Dicho está, compadre, anunció mentalmente a su apoderado. Ahora, si te complace, grítame hasta partirte el alma. Pero tenía que sacarlo: ya que en el presente vivo envuelto en una grandiosa mentira, entiende que al menos, en cuanto al pasado, deje salir mi verdad.

Andrade, desde su distancia oceánica, no rechistó.

—Muy interesante —afirmó el doctor con tono sincero.

—Nuestro querido Manuel es todo un liberal, Mauro; un librepensador. Coquetea peligrosamente con el socialismo; seguro que no le dejará en paz hasta conocer de arriba abajo su historia.

Llegó el postre mientras la conversación continuaba ágil, sin pasar ni siquiera de puntillas por los detalles más escabrosos que le habían llevado hasta Jerez: Gustavo Zayas, la muerte del Comino, su oscura transacción comercial. Charlotte russe á la vanille, la especialidad de nuestra cocinera, anunció Soledad. Y para acompañarla, el dulzor de un Pedro Ximénez denso y oscuro como el ébano. Pasaron después a la biblioteca: más charla distendida entre tazas de aromático café, copas de armagnac, delicias turcas rellenas de pistacho y soberbios cigarros de Filipinas que ella les ofreció señalando un pequeño arcón labrado.

—Siéntanse libres de fumar, por favor.

Le extrañó que necesitara concederles permiso y mientras despuntaba su tabaco cayó en la cuenta de que no había visto a una sola mujer con un cigarro o un cigarrito en la boca desde que desembarcó. Nada más lejos de México y La Habana, donde las féminas consumían tabaco a la misma velocidad que los varones y con idéntica fruición.

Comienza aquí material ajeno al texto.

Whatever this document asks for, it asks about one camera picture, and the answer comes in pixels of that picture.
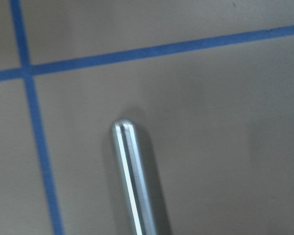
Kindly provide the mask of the steel muddler black tip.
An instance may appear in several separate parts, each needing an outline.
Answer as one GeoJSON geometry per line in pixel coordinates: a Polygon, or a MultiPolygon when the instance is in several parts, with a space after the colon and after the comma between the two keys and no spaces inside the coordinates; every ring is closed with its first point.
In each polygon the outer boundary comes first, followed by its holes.
{"type": "Polygon", "coordinates": [[[136,125],[127,118],[120,118],[112,124],[111,132],[133,234],[157,235],[136,125]]]}

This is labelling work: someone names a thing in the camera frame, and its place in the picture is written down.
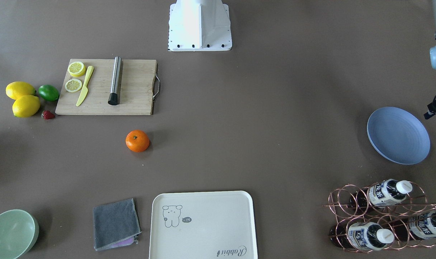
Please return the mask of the tea bottle top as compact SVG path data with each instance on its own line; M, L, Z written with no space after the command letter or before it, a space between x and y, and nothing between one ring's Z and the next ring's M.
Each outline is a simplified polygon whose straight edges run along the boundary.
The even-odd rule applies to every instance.
M387 206L403 202L412 190L413 184L407 180L388 179L354 193L347 207L360 212L382 210Z

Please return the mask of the cream rabbit tray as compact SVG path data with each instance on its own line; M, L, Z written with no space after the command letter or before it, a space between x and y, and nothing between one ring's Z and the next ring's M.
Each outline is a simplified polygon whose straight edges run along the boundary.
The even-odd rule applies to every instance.
M245 191L164 193L152 203L150 259L257 259Z

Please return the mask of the orange fruit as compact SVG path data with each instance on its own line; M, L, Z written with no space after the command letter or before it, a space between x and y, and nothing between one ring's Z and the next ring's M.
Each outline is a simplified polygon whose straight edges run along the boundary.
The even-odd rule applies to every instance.
M150 146L150 139L144 131L131 131L125 138L126 146L134 152L145 151Z

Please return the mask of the lemon slice lower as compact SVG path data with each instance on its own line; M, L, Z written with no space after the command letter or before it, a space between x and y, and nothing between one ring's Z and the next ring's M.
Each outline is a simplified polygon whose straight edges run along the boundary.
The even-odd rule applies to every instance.
M67 92L75 93L81 90L81 88L83 87L83 83L81 82L81 80L73 78L68 80L65 83L64 87Z

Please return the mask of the red strawberry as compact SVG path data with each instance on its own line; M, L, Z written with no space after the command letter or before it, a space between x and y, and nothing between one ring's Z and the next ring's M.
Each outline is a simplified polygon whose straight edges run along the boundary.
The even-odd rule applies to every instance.
M50 120L50 119L54 119L54 118L55 118L55 114L52 113L50 110L44 110L44 111L41 113L41 117L42 117L44 120Z

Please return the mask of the wooden cutting board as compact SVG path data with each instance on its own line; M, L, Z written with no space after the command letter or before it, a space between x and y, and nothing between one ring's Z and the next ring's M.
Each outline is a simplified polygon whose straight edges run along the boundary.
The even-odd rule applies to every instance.
M76 106L80 93L70 93L62 87L55 109L58 115L152 115L156 60L122 60L117 105L108 103L114 60L80 59L80 61L85 66L94 67L88 84L88 94L83 103Z

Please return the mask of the yellow plastic knife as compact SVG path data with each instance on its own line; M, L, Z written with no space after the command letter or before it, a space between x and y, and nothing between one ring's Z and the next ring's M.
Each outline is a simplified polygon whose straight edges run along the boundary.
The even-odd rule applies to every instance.
M90 65L87 67L84 82L83 82L82 89L81 89L81 93L80 93L78 100L75 104L76 106L80 106L88 94L88 84L89 84L89 81L90 81L91 76L93 74L93 71L94 71L94 66Z

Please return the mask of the whole lemon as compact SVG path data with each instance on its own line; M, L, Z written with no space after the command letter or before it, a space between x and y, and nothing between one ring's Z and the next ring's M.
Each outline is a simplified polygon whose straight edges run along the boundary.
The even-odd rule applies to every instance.
M26 118L35 115L40 109L40 99L35 95L24 95L18 98L12 105L15 117Z
M9 98L17 100L24 95L35 95L36 90L27 82L15 81L6 86L5 93Z

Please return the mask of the blue plate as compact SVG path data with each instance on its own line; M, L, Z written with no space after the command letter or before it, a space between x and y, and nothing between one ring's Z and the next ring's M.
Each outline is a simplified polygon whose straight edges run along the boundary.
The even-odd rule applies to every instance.
M388 106L372 112L367 136L382 157L397 164L418 164L430 152L430 136L424 125L400 108Z

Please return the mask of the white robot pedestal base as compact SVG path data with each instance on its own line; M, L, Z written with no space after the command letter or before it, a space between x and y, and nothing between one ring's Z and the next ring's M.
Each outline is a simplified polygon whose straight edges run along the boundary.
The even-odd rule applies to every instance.
M170 5L169 51L232 49L229 7L221 0L177 0Z

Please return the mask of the tea bottle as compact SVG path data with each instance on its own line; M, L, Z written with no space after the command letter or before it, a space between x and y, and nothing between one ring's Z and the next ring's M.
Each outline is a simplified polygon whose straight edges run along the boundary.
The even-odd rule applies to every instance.
M395 241L394 233L391 230L374 222L333 226L329 236L335 246L359 252L382 250Z
M416 241L436 238L436 212L423 213L396 220L390 224L400 241Z
M403 202L412 190L413 184L407 180L388 179L354 193L347 207L360 212L382 210L387 206Z

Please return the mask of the green lime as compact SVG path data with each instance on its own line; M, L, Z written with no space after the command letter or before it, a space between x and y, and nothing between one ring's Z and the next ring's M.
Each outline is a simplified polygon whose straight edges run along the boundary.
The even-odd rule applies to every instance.
M60 97L60 92L50 84L40 86L38 93L46 101L57 101Z

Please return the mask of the whole lemon far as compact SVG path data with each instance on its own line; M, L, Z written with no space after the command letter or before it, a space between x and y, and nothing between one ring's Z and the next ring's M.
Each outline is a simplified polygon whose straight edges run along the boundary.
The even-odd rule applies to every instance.
M36 90L27 82L15 81L6 86L5 93L9 98L17 100L24 95L35 95Z

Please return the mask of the lemon half upper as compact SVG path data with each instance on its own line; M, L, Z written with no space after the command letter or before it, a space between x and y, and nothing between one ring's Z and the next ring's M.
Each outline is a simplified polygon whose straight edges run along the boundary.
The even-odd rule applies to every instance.
M67 72L72 77L81 77L86 74L86 66L81 61L74 61L69 64Z

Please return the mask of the steel muddler black tip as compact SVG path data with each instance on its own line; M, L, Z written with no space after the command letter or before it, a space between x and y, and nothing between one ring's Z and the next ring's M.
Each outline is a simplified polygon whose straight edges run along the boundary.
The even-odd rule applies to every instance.
M123 61L121 57L116 56L114 58L111 91L108 98L109 105L119 104L119 92L120 92L120 85L121 85L122 69L123 69Z

—Y acerca de sus hijos, Mauro —prosiguió ella—, cuéntenos…

Les habló de ellos por encima mientras los tres permanecían acomodados en confortables sillones rodeados de libros forrados en piel tras los paneles acristalados. Sobre la criatura que pronto daría a luz Mariana, sobre la estancia de Nico en Europa y su próximo matrimonio.

—Cuesta tenerlos tan lejos, ¿verdad? Aunque para ellos resulte lo más conveniente, al menos en nuestro caso. De eso te libras, querido Manuel, con tu férrea soltería.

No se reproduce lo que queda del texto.